Task objective
Where the listing below reaches the line containing "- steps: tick", start writing out lines exactly, and stop once the line containing "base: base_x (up" has been written.
(Information provided begins)
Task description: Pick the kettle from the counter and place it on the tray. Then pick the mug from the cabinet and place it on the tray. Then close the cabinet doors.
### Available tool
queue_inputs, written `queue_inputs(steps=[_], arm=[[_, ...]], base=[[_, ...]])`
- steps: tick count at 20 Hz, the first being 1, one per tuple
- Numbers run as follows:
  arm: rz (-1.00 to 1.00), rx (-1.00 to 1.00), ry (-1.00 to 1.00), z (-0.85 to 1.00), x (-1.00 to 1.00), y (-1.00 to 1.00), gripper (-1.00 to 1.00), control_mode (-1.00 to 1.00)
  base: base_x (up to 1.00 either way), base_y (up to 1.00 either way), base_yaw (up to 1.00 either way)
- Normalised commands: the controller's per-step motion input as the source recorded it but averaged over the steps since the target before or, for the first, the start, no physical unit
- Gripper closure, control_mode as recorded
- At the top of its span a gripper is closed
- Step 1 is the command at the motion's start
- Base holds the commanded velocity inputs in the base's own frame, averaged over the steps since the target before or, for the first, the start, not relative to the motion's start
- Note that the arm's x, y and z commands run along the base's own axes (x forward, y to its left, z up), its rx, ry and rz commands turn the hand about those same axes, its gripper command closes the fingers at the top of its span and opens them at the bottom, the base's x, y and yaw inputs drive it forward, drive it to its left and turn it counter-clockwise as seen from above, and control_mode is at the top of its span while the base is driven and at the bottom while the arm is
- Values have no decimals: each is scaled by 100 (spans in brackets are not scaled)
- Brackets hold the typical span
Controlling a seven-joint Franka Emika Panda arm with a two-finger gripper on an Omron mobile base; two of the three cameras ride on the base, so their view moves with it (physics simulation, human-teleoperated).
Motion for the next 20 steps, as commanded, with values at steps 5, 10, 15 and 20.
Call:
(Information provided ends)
Exercise solution
- steps: tick count at 20 Hz, the first being 1, one per tuple
- Numbers run as follows:
  arm: rz (-1.00 to 1.00), rx (-1.00 to 1.00), ry (-1.00 to 1.00), z (-0.85 to 1.00), x (-1.00 to 1.00), y (-1.00 to 1.00), gripper (-1.00 to 1.00), control_mode (-1.00 to 1.00)
  base: base_x (up to 1.00 either way), base_y (up to 1.00 either way), base_yaw (up to 1.00 either way)

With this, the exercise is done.